• [WHAT IS REQUIRED]
Word for word, copy out the data below, omitting pictures.

• [INPUT DATA]
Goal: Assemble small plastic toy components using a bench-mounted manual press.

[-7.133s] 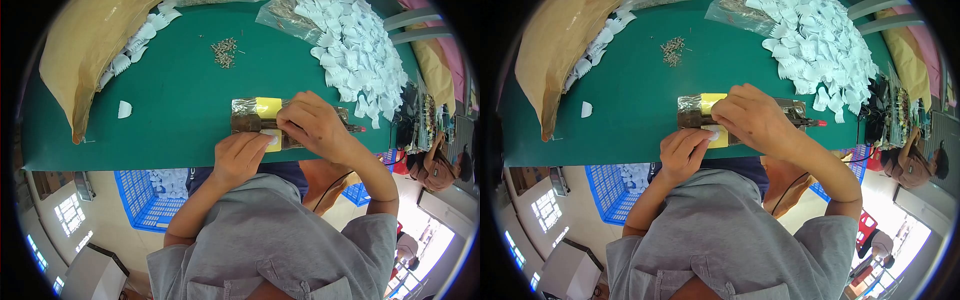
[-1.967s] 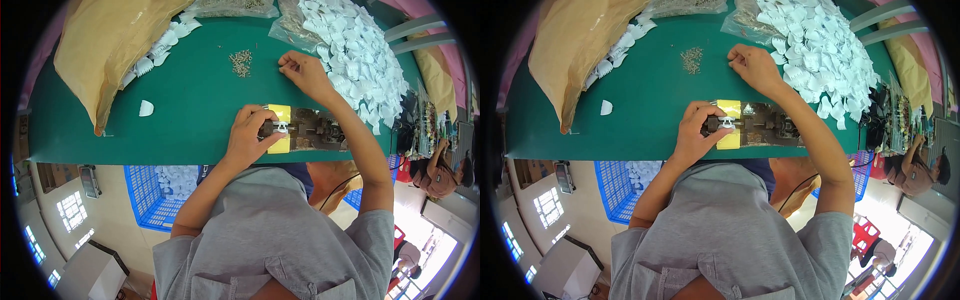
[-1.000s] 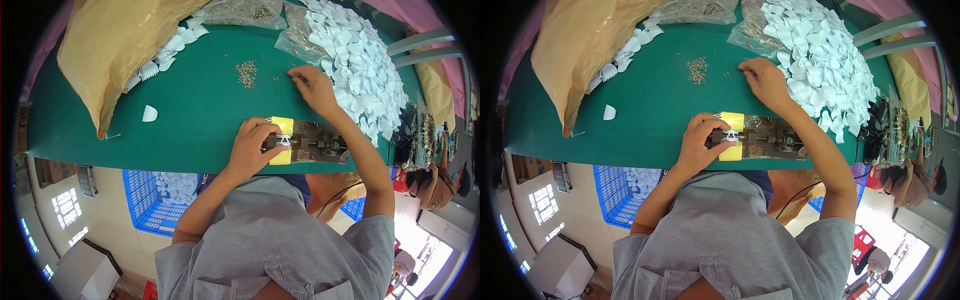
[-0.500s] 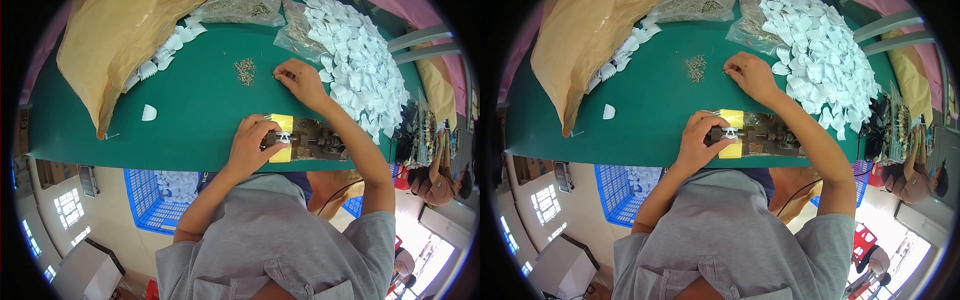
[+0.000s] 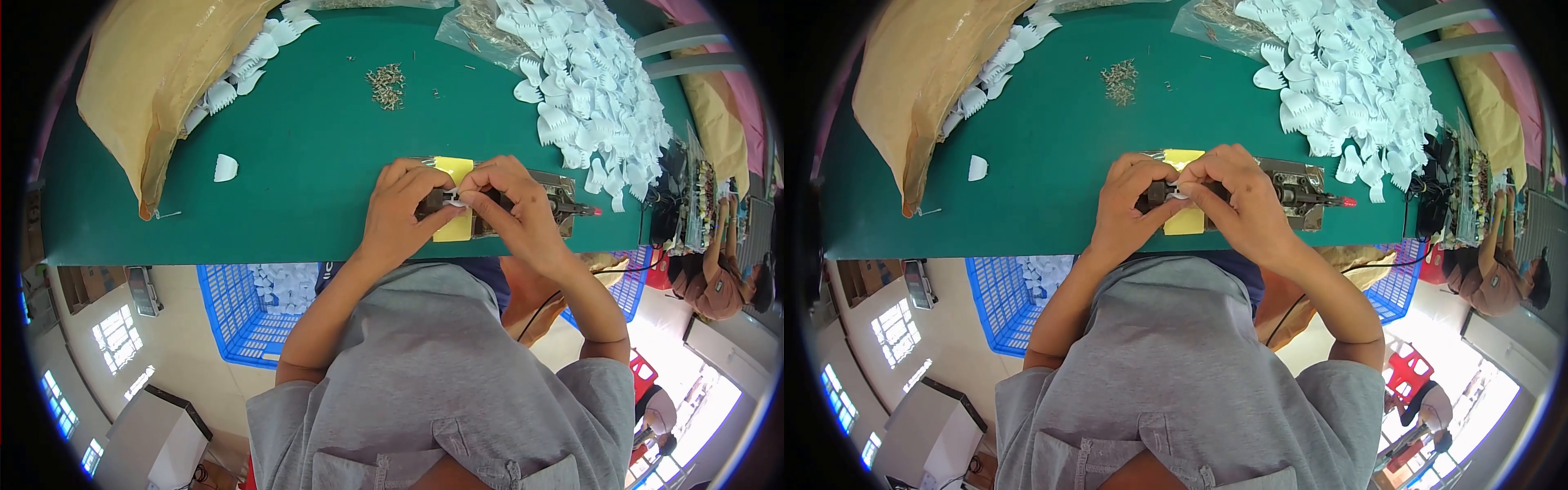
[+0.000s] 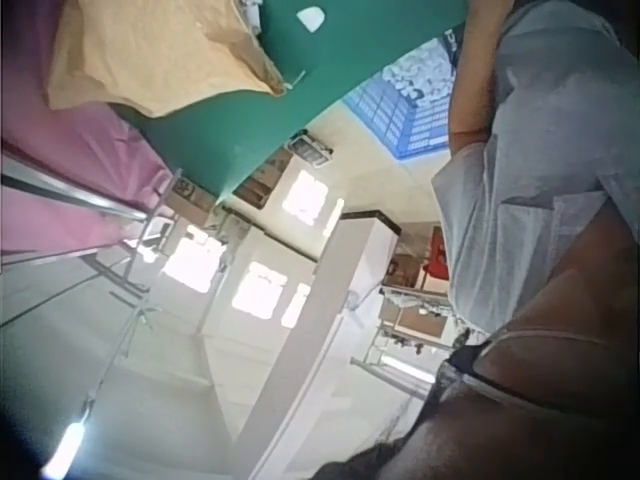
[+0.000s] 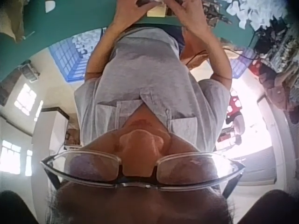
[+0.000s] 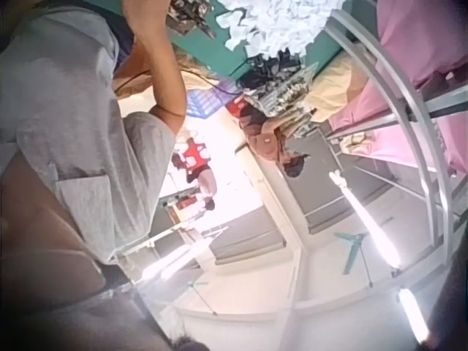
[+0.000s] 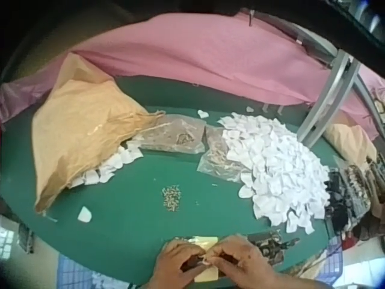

• [COMPLETED TASK]
Goal: Assemble small plastic toy components using a bench-mounted manual press.

[-7.133s] 
[-1.967s] 
[-1.000s] 
[-0.500s] 
[+0.000s] 
[+0.000s] 
[+0.000s] 
[+0.000s] 
[+0.000s] 

Further output is not needed for this exercise.